In 1920, Cañas travelled to Sweden for further military training and served as military attaché there. He also undertook military missions in Germany, France, the United Kingdom and Sweden. After returning to Chile, he was assigned to the Military Academy as an instructor and was promoted to captain, commanding a company of cadets.

Cañas subsequently attended the Chilean Army War Academy. He later returned to Magallanes, where, holding the rank of major, he conceived the idea of reconstructing Fuerte Bulnes. He was later appointed deputy director of the Military Academy in Santiago.

As a colonel, Cañas was appointed commander of the Pudeto Regiment.
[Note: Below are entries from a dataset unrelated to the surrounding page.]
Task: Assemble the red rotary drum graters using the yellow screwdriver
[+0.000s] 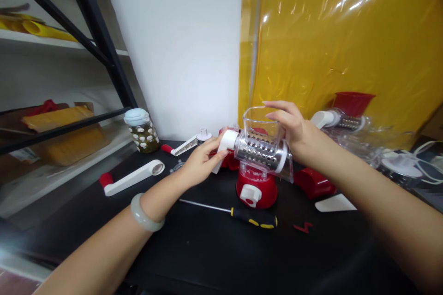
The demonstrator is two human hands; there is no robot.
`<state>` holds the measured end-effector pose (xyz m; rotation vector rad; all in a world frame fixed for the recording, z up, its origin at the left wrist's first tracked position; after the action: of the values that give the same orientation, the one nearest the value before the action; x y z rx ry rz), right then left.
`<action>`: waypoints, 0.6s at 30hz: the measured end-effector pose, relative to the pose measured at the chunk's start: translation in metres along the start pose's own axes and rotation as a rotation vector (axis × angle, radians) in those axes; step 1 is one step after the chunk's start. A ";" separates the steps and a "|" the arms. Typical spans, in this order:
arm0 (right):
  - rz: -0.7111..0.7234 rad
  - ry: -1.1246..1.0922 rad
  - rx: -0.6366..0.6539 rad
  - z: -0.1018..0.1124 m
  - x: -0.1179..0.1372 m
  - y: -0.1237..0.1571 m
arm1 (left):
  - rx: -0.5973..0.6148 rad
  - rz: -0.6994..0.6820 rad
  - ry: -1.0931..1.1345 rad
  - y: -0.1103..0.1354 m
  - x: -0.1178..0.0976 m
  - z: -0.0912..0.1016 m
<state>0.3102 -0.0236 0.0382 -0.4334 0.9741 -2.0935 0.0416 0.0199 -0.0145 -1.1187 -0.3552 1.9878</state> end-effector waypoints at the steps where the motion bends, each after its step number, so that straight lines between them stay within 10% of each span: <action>1: 0.011 -0.007 -0.002 -0.002 -0.004 0.001 | 0.004 0.003 -0.004 -0.001 -0.001 -0.002; 18: 0.086 0.073 -0.096 -0.006 -0.021 0.008 | -0.019 0.002 0.085 -0.005 0.005 -0.010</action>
<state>0.3240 -0.0080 0.0280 -0.3591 1.1202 -2.0029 0.0508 0.0255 -0.0209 -1.2120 -0.3284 1.9354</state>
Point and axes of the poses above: each hand's wrist, its own y-axis away from the middle knuckle, its own z-axis out of the back of the hand, x = y × z, the point moved 1 cm from there along -y, towards the middle knuckle, and after that the axes turned 1 degree about z, right-handed, at the moved point
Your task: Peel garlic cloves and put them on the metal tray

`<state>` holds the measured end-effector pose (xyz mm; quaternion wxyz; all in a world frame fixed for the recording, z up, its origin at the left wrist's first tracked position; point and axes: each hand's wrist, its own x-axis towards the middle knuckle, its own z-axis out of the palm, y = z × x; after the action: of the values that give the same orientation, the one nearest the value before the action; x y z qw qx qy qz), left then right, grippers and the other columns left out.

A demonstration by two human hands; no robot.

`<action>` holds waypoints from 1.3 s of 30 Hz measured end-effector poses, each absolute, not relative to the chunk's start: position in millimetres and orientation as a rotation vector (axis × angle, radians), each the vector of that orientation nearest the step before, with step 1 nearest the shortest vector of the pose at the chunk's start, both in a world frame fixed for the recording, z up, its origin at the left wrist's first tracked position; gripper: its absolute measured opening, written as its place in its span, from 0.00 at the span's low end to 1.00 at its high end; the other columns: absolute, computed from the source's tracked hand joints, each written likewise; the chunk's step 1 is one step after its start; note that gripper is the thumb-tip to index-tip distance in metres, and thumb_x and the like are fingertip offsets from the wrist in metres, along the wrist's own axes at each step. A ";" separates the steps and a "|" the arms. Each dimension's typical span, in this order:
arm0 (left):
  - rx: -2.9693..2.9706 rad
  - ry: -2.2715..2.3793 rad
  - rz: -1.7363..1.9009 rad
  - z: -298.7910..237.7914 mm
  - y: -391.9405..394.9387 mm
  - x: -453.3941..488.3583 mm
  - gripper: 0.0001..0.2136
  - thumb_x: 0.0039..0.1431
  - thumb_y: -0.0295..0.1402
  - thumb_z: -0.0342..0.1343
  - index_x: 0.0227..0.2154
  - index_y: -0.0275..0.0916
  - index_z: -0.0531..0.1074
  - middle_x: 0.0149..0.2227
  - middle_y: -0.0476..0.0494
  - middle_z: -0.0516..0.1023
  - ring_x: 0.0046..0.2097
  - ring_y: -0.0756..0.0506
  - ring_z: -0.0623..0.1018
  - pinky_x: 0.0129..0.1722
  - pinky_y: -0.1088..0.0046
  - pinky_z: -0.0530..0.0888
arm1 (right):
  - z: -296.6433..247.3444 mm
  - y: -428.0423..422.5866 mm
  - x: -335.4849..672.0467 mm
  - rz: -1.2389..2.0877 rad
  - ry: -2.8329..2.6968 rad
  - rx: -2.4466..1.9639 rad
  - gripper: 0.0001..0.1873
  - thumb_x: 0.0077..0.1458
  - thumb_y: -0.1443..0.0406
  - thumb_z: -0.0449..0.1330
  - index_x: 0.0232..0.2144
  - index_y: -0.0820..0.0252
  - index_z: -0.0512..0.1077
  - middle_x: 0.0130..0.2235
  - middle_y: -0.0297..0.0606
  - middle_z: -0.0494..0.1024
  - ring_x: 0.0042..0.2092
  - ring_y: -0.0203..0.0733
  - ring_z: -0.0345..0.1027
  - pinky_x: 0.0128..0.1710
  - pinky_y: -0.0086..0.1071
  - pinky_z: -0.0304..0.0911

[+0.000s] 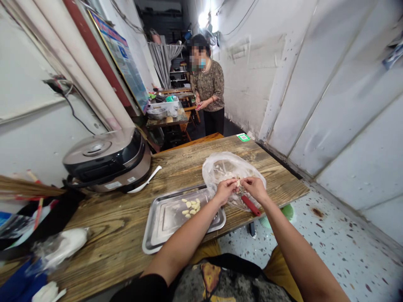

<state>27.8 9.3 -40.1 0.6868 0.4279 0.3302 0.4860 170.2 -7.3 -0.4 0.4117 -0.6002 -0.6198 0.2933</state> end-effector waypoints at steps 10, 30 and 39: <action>0.967 0.750 1.096 -43.0 11.0 30.9 0.16 0.44 0.35 0.61 0.38 0.33 0.75 0.33 0.42 0.78 0.28 0.51 0.74 0.35 0.70 0.72 | -7.1 -6.3 169.9 0.931 -1.350 -1.443 0.10 0.40 0.61 0.58 0.21 0.64 0.72 0.16 0.31 0.69 0.18 0.31 0.57 0.18 0.24 0.54; 0.941 0.696 1.242 -27.5 6.6 34.2 0.17 0.40 0.37 0.64 0.32 0.33 0.72 0.28 0.45 0.77 0.31 0.47 0.77 0.38 0.67 0.74 | -10.2 -3.3 166.2 1.049 -1.099 -1.436 0.09 0.38 0.61 0.58 0.18 0.63 0.70 0.16 0.31 0.69 0.17 0.31 0.58 0.17 0.25 0.54; 0.984 0.780 1.204 -33.5 9.8 27.5 0.19 0.43 0.36 0.62 0.39 0.32 0.73 0.28 0.45 0.77 0.26 0.51 0.74 0.33 0.72 0.73 | -25.3 0.3 183.0 0.646 -1.435 -1.665 0.16 0.43 0.57 0.58 0.14 0.62 0.70 0.13 0.32 0.67 0.18 0.33 0.58 0.19 0.26 0.51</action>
<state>27.5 9.8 -33.5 0.6450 0.4321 0.3427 0.5290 183.0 0.3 -25.3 0.4127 -0.6621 -0.5705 0.2567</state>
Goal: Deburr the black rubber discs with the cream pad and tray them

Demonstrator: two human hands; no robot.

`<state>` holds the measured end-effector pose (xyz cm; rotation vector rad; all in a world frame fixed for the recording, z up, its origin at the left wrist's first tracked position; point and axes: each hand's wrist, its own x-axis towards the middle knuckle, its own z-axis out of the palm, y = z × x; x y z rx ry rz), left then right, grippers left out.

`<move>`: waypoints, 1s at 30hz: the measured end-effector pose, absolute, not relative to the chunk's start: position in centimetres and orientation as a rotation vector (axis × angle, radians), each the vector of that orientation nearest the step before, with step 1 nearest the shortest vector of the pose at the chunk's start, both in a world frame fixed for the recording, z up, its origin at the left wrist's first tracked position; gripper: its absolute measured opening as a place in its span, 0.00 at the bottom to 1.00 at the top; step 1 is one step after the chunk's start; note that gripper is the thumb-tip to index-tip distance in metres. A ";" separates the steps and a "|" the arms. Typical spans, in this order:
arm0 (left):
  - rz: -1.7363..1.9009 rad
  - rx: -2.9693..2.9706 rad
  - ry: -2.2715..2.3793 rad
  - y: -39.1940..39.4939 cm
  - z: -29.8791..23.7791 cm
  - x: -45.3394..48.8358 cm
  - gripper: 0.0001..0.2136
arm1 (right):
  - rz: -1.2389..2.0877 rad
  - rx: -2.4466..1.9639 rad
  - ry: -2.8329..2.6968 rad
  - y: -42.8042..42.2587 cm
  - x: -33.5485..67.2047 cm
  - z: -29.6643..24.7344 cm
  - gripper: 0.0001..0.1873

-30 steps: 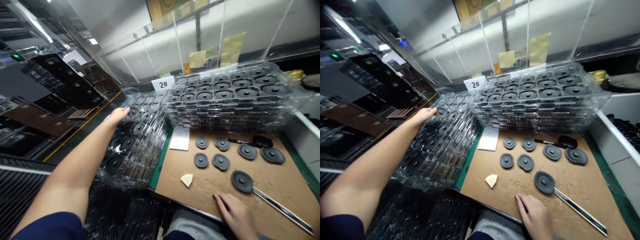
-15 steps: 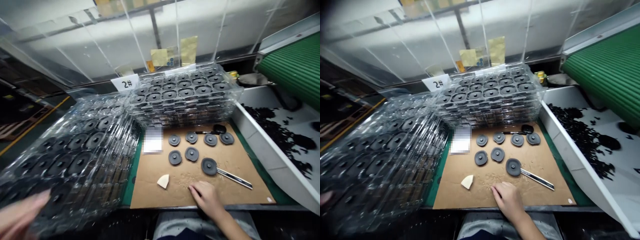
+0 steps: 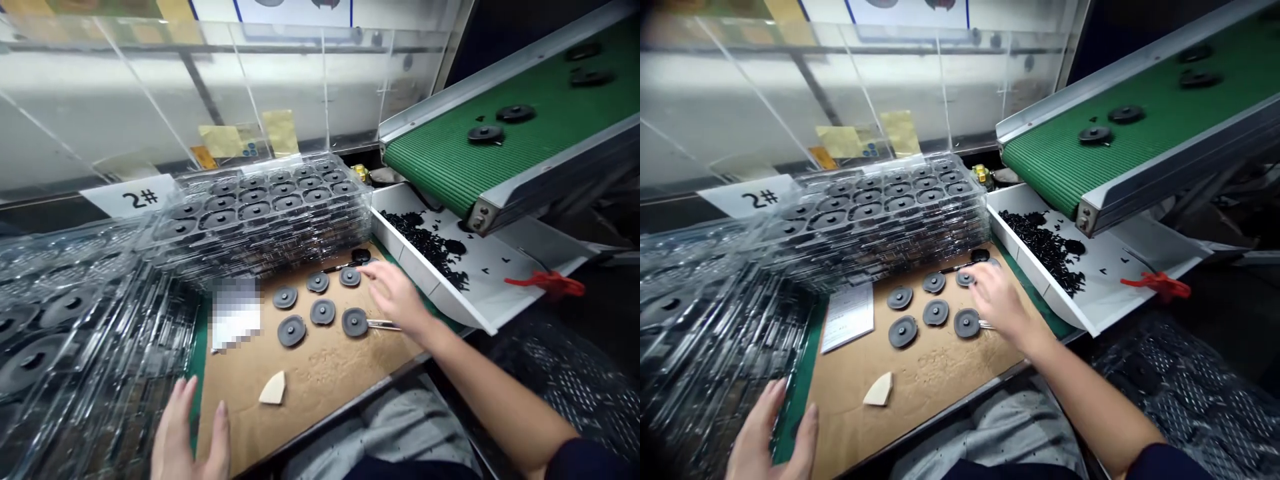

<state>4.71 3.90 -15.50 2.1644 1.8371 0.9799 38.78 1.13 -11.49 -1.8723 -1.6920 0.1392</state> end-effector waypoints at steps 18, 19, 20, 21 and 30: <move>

He also served as commander of the Austral Military Region and the V Army Division, which he organized and commanded. In 1946, he was appointed a member of the Chilean Antarctic Committee under the Ministry of Foreign Affairs. He also founded the geographical journal Terra Australis.

After his promotion to general, Cañas served as commander-in-chief of the II Army Division and commander-general of the Santiago Garrison. He subsequently served as director of the Military Geographic Institute and president of the Chilean-Argentine Boundary Commission.

On 2 August 1947, Cañas was appointed Commander-in-Chief of the Chilean Army. During his tenure, he organized and directed Chilean activities associated with the country's assertion of sovereignty over the Chilean Antarctic Territory. He also prepared President Gabriel González Videla's journey to Antarctica and inaugurated General Bernardo O'Higgins Riquelme Base on 18 February 1948. He later published a work titled Base O'Higgins, Territorio Antártico Chileno.

Cañas left the command of the Army on 8 October 1949 and retired from active military service.

== Later life ==
Following his retirement, Cañas became a member of the governing council of the Scientific Society of Chile and served as president of the Chilean National Committee for the International Geophysical Year. He founded the Risopatrón Scientific Base and served as a member of the Chilean Antarctic Commission of the Ministry of Foreign Affairs.

In 1957, representing the Ministry of Foreign Affairs, Cañas served as Chile's sole delegate to the World Antarctic Conference in Stockholm, Sweden.

Cañas died in Santiago, Chile, on 12 August 1977, aged 81.